→ Assigned task
Starting with the first line of the listing, quote each line exactly until and including the one with "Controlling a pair", leaving pictures out.

→ Dataset content
*** Begin section ***
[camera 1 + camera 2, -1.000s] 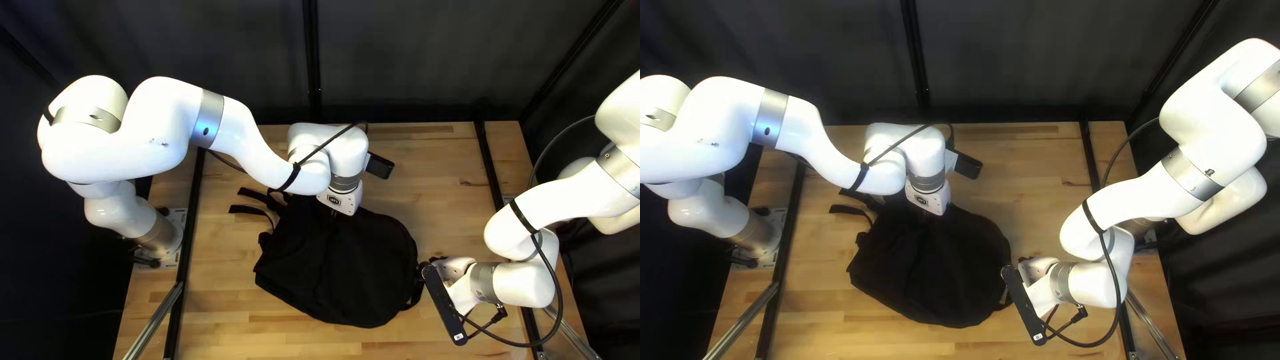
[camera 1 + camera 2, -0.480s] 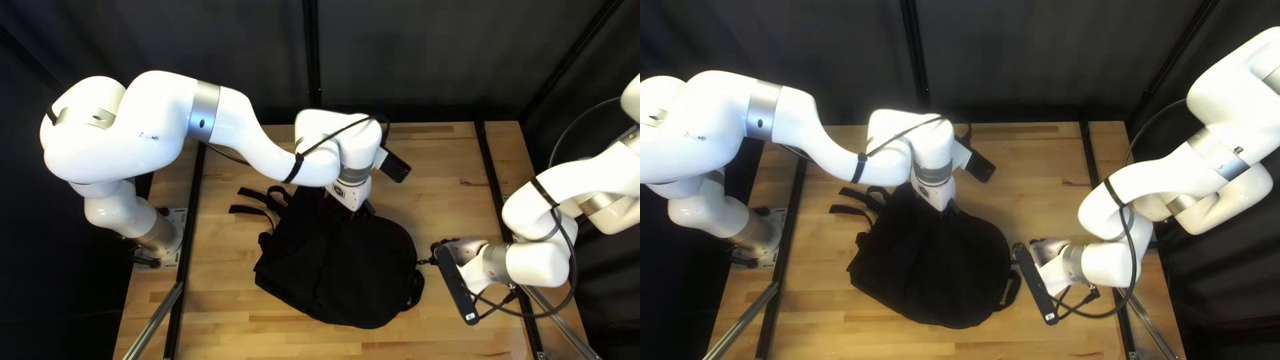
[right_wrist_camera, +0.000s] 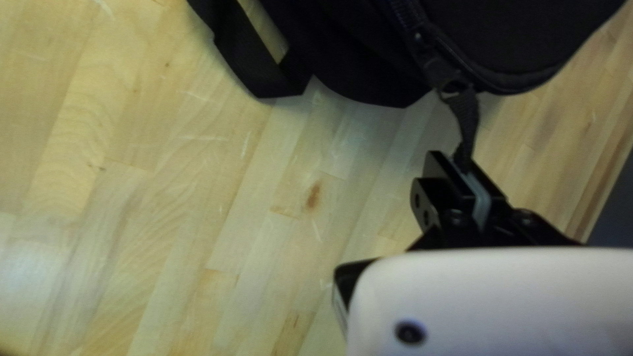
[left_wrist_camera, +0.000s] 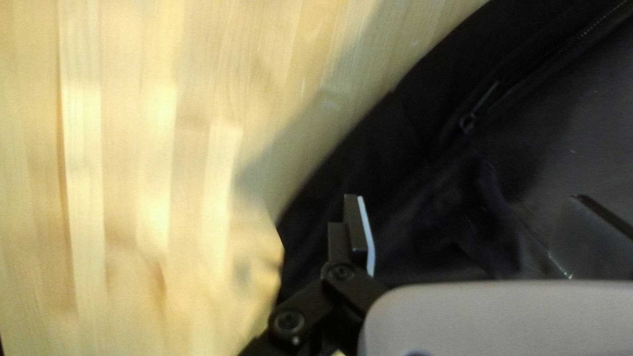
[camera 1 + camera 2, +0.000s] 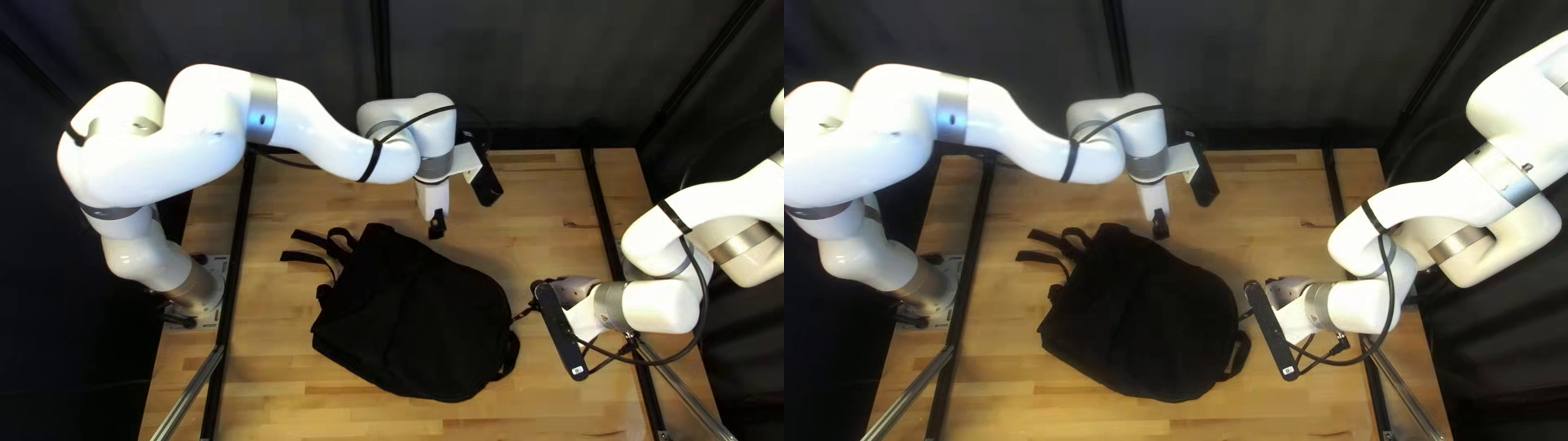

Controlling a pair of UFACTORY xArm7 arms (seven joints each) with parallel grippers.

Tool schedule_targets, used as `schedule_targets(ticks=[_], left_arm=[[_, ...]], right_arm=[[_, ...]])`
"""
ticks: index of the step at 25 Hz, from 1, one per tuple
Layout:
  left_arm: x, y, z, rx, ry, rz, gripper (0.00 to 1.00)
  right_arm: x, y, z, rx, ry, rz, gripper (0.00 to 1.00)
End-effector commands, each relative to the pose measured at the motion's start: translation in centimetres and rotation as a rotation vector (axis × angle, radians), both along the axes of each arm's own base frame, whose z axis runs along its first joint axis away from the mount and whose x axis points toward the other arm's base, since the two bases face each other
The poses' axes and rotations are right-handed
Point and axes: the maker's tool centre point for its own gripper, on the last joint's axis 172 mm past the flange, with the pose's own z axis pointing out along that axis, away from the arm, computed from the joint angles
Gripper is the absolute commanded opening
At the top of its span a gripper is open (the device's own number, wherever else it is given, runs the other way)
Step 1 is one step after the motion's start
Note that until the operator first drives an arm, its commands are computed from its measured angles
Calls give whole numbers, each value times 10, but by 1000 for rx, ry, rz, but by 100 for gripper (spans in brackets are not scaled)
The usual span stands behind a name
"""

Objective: Remove a lunch box from a kids backpack

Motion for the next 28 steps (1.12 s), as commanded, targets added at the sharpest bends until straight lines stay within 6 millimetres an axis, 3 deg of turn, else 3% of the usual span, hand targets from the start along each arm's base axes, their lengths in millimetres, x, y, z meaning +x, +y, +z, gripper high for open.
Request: schedule_targets(ticks=[1, 5, 10, 24, 25, 26, 27, 28], left_arm=[[10, -31, 3, -28, -29, -48, 100], [23, -55, -14, -60, -45, -69, 100], [36, -55, -39, -92, -49, -60, 100], [35, -68, -59, -135, -56, -34, 100], [36, -69, -60, -139, -55, -33, 97], [37, -69, -60, -142, -53, -32, 73], [39, -70, -62, -147, -49, -29, 5], [40, -70, -63, -152, -44, -27, 0]], right_arm=[[0, 1, 1, -3, -3, -3, 0], [2, 1, 1, -5, -8, -9, 0], [3, 3, 2, -3, -12, -14, 0], [3, 2, 0, 0, -13, -21, 0], [3, 2, 0, 0, -13, -21, 0], [3, 2, 0, -1, -13, -21, 0], [3, 2, -1, 0, -13, -21, 0], [3, 2, -1, -1, -13, -21, 0]])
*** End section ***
→ Answer for this exercise
[camera 1 + camera 2, -1.000s] 
[camera 1 + camera 2, -0.480s] 
[right_wrist_camera, +0.000s] 
[left_wrist_camera, +0.000s] 
[camera 1 + camera 2, +0.000s] 

Controlling a pair of UFACTORY xArm7 arms (seven joints each) with parallel grippers.

This output is complete.